Ivo remarked that Ivo’s apology is not just symbolic. The state’s “act” makes us think that the current Brazilian state doesn’t think like the state it was then.
He added that the story of his family included those who lost loved ones during the dictatorship between 1964 and 1985, in addition to the hundreds, if not thousands, of others.
He explained that it has taken decades to win the government over its wrongdoing.
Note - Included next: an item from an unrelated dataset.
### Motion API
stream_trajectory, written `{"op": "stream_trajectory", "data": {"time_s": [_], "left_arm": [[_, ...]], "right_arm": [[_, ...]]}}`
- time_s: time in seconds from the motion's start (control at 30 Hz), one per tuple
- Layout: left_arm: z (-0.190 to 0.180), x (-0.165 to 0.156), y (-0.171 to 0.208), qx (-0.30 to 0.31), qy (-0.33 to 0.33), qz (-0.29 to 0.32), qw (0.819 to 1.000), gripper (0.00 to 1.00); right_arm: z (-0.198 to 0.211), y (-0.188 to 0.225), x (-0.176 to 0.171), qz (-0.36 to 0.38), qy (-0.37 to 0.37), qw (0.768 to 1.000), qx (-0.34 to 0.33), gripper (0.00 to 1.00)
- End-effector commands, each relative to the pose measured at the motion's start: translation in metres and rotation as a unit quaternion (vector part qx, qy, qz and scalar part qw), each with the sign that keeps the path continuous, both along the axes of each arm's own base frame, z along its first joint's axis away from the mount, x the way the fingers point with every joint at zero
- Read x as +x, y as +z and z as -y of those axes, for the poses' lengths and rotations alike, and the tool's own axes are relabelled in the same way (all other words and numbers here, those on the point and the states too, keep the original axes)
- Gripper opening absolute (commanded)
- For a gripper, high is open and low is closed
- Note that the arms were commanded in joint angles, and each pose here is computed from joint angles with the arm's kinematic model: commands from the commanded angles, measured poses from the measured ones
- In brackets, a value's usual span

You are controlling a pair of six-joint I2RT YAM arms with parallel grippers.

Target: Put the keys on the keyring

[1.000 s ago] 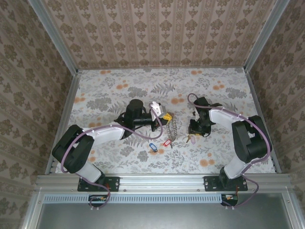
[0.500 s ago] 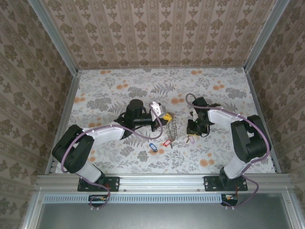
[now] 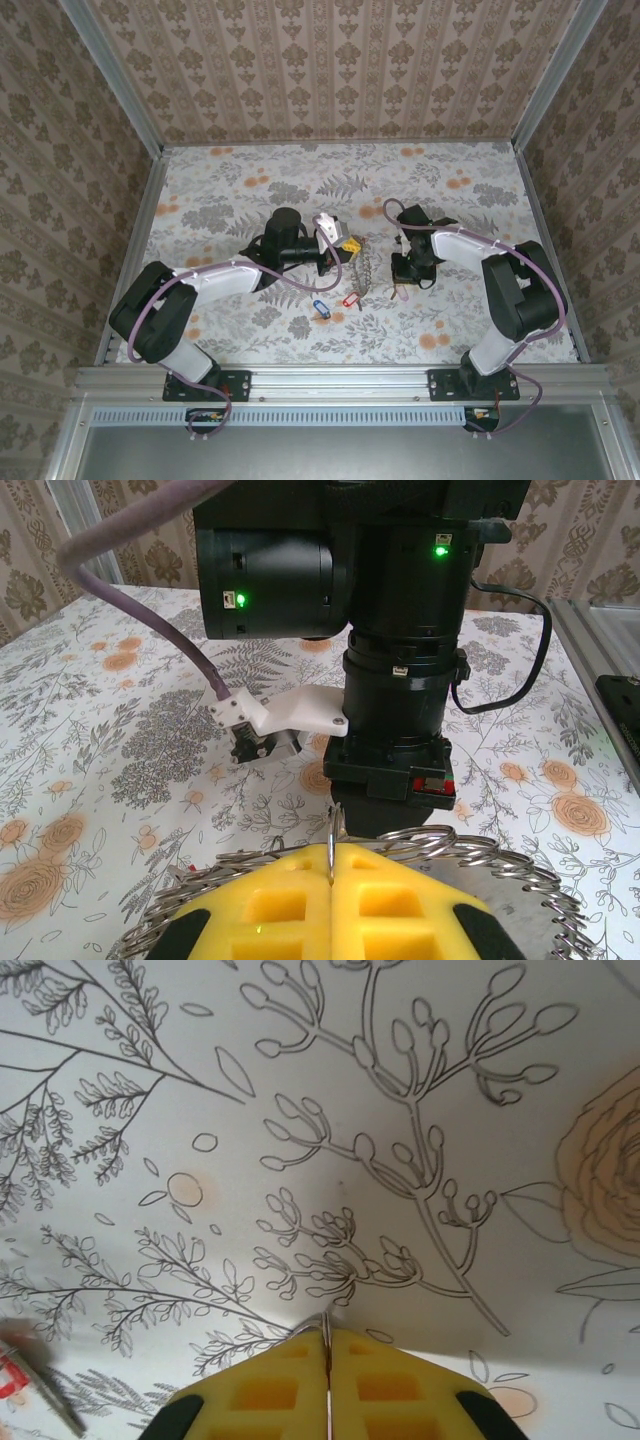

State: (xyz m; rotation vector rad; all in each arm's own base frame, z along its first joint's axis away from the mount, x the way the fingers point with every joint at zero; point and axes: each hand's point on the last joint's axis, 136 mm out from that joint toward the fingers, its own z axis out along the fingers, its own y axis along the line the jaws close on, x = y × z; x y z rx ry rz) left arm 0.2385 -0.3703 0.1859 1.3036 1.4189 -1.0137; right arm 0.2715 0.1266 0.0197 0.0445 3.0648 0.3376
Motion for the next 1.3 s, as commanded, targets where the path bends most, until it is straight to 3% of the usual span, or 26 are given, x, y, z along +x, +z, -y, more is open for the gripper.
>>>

Ivo, who currently runs the Vladimir Herzog Institute, a human rights organization named after his father, said, “This has been a struggle not only of the Herzog family, but also of all the families of the murdered and disappeared.”
Vladimir Herzog passed away in 1975, just before the end of the dictatorship. He was 38 years old.
A decade prior, the Brazilian army oversaw the uprising of left-wing President Joao Goulart and established a government known for its human rights violations, including the arbitrary detention and torture of dissidents, students, politicians, indigenous people, and anyone else deemed a threat.
Many of them fled to exile. Some people died or vanished without a trace while others did not. Around 500 people die, according to estimates, though some experts place that figure at 10,000 or higher.
Herzog was a well-known journalist, and he also fled to exile in the United Kingdom at first. However, he returned to Brazil to work for TV Cultura, a public television station, as a news editor. Herzog was summoned by authorities to an army barrack on October 24, 1975, for that role.
Military sources there indicated that he would be asked to provide details about his political connections. Herzog stepped aside to make his statement. But he never came back.
Herzog’s death was later described as a suicide and the military released a staged photo of his body hanging from a rope.
However, a rabbi who later examined Herzog’s body discovered signs of torture. The staged photograph became a representation of the Brazilian dictatorship’s abuses as Herzog’s funeral, which was conducted with full religious rites.
Ivo, his son, was only nine years old at the time. He spoke to Al Jazeera earlier this year about the release of a movie titled I’m Still Here, which highlighted another murder committed by the dictatorship: that of politician Rubens Paiva.
Paiva, like Herzog, voluntarily abstained from service to testify at the request of military officials, never to be seen again. His body was never discovered. Paiva’s family was waiting for a death certificate that acknowledged the military’s contribution to his death, which took decades.
Ivo praised the film I’m Still Here for raising awareness of the injustices of the dictatorship. He added that he hoped the Brazilian government would acknowledge the harm that it had caused to his family and amend the 1979 Amnesty Law, which forbade the prosecution of numerous military officials.
What are they anticipating? For everyone to pass away in the period”? Herzog addressed Eleonore Hughes, a journalist. Brazil’s “political system of forgetfulness” is prevalent, and little of it has changed.
The Herzog family’s agreement was framed as a positive step by Brazil’s federal legal counsellor, Jorge Messias, on Thursday.
He claimed, “We are witnessing something unheard of: The Brazilian state officially honors Vladimir Herzog’s memory.”
He also compared Brazilian politics’ current state to that of the coup d’etat of 1964. After their candidate was defeated in the 2022 election, thousands of far-rightist President Jair Bolsonaro supporters stormed government buildings in Brazil’s capital on January 8, 2023.
Left-wing leader Luiz Inacio Lula da Silva, the country’s current president, has compared it to a coup. Bolsonaro testified in court this month about the accusations that he was a part of the election results’ overturning effort.